▸ **WHAT TO DO**: Exactly as they appear, reproduce the lines from the one holding "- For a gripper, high" through the last line of the material below.

▸ **INFORMATION PROVIDED**:
/---

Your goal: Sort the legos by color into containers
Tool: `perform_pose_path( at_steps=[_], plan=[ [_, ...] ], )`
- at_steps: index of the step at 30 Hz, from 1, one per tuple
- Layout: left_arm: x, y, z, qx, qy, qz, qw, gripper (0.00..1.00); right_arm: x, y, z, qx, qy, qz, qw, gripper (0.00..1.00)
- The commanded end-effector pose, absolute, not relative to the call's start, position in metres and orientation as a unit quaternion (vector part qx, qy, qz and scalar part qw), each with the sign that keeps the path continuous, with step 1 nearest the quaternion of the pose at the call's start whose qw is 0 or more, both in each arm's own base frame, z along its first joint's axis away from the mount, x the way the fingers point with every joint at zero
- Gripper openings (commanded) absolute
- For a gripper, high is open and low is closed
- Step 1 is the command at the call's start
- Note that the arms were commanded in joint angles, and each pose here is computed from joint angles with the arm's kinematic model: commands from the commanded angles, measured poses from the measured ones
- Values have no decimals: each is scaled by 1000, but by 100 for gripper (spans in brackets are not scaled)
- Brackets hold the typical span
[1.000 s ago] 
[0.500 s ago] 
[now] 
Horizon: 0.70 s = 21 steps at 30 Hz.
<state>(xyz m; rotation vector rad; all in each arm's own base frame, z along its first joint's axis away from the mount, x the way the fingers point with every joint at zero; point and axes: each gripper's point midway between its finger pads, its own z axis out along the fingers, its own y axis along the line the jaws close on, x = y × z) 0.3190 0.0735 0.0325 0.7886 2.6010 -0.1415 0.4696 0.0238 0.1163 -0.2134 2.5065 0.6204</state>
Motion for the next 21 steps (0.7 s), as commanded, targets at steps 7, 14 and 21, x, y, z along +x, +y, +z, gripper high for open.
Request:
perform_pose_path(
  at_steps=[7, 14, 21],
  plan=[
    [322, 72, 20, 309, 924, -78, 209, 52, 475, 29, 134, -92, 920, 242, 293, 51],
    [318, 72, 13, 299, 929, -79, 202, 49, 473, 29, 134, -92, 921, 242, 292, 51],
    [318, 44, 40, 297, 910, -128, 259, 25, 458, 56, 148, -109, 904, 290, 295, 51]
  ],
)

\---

▸ **RESULT OF THIS EXERCISE**:
- For a gripper, high is open and low is closed
- Step 1 is the command at the call's start
- Note that the arms were commanded in joint angles, and each pose here is computed from joint angles with the arm's kinematic model: commands from the commanded angles, measured poses from the measured ones
- Values have no decimals: each is scaled by 1000, but by 100 for gripper (spans in brackets are not scaled)
- Brackets hold the typical span
[1.000 s ago] 
[0.500 s ago] 
[now] 
Horizon: 0.70 s = 21 steps at 30 Hz.
<state>(xyz m; rotation vector rad; all in each arm's own base frame, z along its first joint's axis away from the mount, x the way the fingers point with every joint at zero; point and axes: each gripper's point midway between its finger pads, its own z axis out along the fingers, its own y axis along the line the jaws close on, x = y × z) 0.3190 0.0735 0.0325 0.7886 2.6010 -0.1415 0.4696 0.0238 0.1163 -0.2134 2.5065 0.6204</state>
Motion for the next 21 steps (0.7 s), as commanded, targets at steps 7, 14 and 21, x, y, z along +x, +y, +z, gripper high for open.
Request:
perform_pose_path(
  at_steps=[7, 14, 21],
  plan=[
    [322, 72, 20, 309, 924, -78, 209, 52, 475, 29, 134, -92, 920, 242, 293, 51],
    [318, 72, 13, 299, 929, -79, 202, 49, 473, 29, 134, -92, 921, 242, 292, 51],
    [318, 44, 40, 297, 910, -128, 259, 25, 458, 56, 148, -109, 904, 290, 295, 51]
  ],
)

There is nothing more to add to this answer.